I've been reading all of these getting well stories in order to maybe give me some hope but all can I think about is do they really recover or are they just really good at putting it in the back of their mind maybe that is just the pessimist in me thinking that noone is ever the same after going to hell and back over this condition and maybe the getting better is actually just the mind able to make what do with what it can but it won't go away forever it will always be there lying dormant until one day it perceives a threat or you pick up a joint or take drugs or whatever it is that triggers you and it ignites and your back at square one feeling lost and alone and scared you end up back in therapy or in a psych hospital taking drugs that is supposed to help you with this condition but they really don't and all you can do is wait until you aren't a danger to yourself or others before you can keep on moving on


----------



## forestx5 (Aug 29, 2008)

Recurrent major depression is an awful illness because an episode can be an epic struggle for survival. It may take 6 months to walk down the path that has been burned into your brain. The path leads to hell. Racing thoughts. A nervous breakdown. Horrible insomnia and intense anxiety. But you fight it with everything you have

and you slowly ascend back up the path.
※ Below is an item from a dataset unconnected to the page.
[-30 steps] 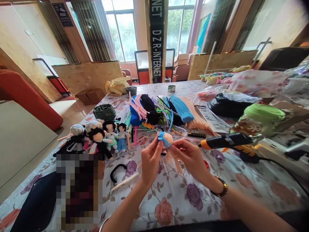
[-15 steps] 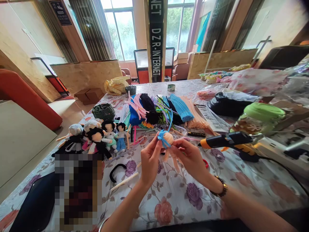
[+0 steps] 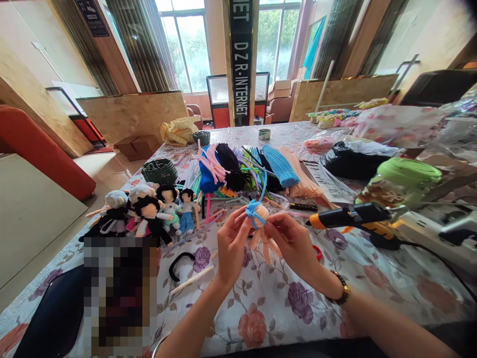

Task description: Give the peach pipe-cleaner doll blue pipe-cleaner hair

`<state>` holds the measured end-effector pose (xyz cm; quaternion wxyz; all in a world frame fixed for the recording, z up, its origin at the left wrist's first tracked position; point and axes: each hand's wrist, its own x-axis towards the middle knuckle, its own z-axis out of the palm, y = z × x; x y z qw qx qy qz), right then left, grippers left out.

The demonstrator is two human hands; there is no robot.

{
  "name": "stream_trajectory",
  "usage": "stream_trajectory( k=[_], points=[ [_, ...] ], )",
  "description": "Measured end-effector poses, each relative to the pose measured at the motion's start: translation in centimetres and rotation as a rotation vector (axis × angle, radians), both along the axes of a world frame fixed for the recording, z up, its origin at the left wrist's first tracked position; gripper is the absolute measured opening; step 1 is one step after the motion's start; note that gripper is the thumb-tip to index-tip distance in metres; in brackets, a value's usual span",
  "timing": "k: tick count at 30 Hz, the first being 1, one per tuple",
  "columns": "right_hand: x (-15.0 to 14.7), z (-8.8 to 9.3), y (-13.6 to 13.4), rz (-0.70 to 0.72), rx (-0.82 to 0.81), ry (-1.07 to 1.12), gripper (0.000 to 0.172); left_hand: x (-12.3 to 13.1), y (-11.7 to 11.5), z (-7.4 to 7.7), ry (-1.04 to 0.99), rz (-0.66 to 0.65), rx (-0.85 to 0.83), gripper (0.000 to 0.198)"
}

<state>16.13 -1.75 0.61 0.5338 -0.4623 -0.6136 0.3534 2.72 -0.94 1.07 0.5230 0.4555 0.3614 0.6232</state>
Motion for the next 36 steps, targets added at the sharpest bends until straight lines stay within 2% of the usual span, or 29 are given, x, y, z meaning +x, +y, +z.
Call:
stream_trajectory(
  k=[7,14,23,27,33,36],
  points=[
    [-0.1,-0.4,-0.2,-0.058,0.083,-0.119,0.018,-0.3,0.2,0.2,-0.014,-0.046,0.005,0.023],
    [-0.1,-0.4,-0.5,-0.001,0.116,-0.147,0.016,-0.4,0.2,0.2,-0.062,-0.089,0.0,0.021],
    [0.2,0.1,-0.4,0.05,0.189,-0.115,0.013,-0.3,-0.1,0.4,-0.052,-0.054,0.003,0.021],
    [0.3,0.1,-0.3,0.106,0.111,-0.019,0.015,-0.4,-0.2,0.4,-0.055,-0.05,0.006,0.021],
    [0.3,0.6,-0.3,0.207,-0.093,0.158,0.024,-0.4,0.0,0.4,-0.068,-0.065,-0.006,0.022],
    [0.4,0.9,-0.2,0.243,-0.119,0.21,0.024,-0.5,0.1,0.4,-0.075,-0.084,-0.006,0.021]
  ],
)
It would take 18 months of persistent effort to return to near normalcy. Then you make as much hay as you can while the sun shines.. You work hard to distance yourself from the hole you knew at the bottom. You can lift weights and run marathons. You can

attend school and graduate at the top of your class. You can be whoever you want, but you are a sufferer of major depression. The illness will reel you back in and you must walk down the path again. And again. And again. The average number of episodes of recurrent major depression is 4.5 per lifetime. (If, you survive #1.)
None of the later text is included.